The Paleyists at Uncommon Descent seem to be having a competition to find the most awful thing Darwin ever said. It’s not hard, actually; Darwin was a conventional 19th century Englishman, with all the standard prejudices of his day, tending to assume that Anglo-Saxons were superior in most ways to every other ethnic group on the planet. It’s darned easy to browse through the Descent of Man and find casual assumptions that make us cringe today. So what? We can recognize that Darwin was a flawed human being and a brilliant scientist.
What is bizarre, though, is how some creationists simply have to distort a quote. It’s like a compulsion, I guess, where they can’t be satisfied with anything, and have to make it all a little bit worse, no matter how dishonest their manipulations might be. Chief among the perpetrators of unnecessary quote-mining is slimy Sal Cordova, who left this little comment:
I beat a puppy, I believe, simply from enjoying the sense of power
Here’s where the quote came from, and it carries a rather different message than Cordova communicated.

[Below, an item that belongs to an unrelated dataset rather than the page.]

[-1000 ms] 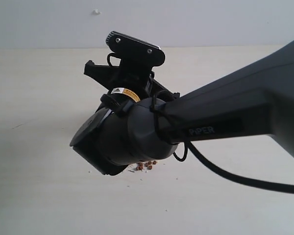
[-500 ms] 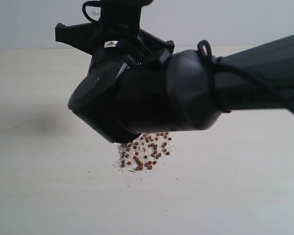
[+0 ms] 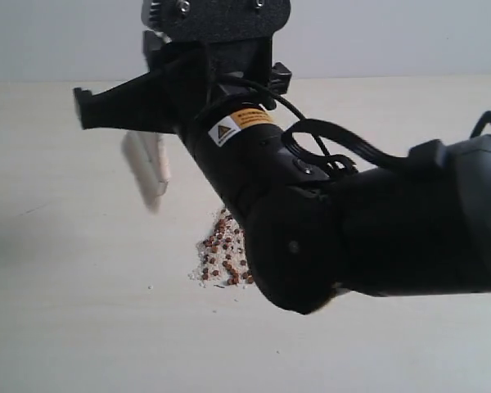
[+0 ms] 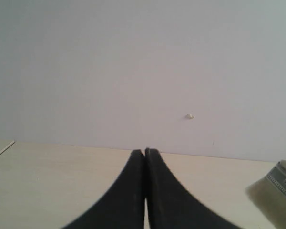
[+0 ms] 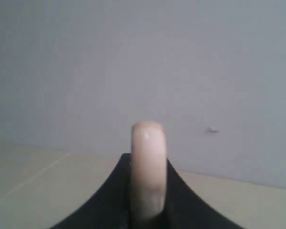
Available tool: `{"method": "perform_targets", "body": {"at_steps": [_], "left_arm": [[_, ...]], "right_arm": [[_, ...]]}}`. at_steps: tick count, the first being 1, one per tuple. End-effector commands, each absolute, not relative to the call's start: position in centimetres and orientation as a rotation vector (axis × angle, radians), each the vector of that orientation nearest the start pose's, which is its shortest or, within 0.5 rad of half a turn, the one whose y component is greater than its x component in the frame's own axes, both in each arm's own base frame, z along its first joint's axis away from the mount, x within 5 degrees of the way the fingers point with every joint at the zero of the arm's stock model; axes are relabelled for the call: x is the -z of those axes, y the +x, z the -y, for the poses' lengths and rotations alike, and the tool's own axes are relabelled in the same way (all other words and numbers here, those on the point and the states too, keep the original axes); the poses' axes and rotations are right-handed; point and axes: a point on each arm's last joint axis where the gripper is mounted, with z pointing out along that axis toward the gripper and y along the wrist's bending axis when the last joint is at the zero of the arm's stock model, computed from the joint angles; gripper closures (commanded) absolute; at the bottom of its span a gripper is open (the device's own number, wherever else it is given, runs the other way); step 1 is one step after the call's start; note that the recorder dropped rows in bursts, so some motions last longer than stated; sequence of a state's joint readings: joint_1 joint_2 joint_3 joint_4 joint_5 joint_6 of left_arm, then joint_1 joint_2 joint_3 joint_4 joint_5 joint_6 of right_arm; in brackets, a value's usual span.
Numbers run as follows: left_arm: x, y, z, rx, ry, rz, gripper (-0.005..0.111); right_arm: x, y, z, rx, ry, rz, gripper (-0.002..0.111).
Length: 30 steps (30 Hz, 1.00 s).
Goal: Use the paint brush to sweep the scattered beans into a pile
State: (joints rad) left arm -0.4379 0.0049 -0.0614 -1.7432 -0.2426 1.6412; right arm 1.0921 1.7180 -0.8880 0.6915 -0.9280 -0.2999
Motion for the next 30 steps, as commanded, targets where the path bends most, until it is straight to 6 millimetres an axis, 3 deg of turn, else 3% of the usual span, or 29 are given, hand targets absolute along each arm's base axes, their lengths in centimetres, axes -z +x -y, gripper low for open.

Once as a very little boy whilst at the day school, or before that time, I acted cruelly, for I beat a puppy, I believe, simply from enjoying the sense of power; but the beating could not have been severe, for the puppy did not howl, of which I feel sure, as the spot was near the house. This act lay heavily on my conscience, as is shown by my remembering the exact spot where the crime was committed. It probably lay all the heavier from my love of dogs being then, and for a long time afterwards, a passion. Dogs seemed to know this, for I was an adept in robbing their love from their masters.
Why do creationists lie so? It must be something in their upbringing.
(At the link, you’ll also find a quote Dembski found from Darwin—it’s accurate, and it is Darwin happily citing a colleague’s damning stereotype of the Irish. It’s nowhere near as dishonest as Cordova’s misrepresentation, but it does require ignoring whether Darwin was better, worse, or just like his peers in his unthinking racism. I tend to think he was a little better.)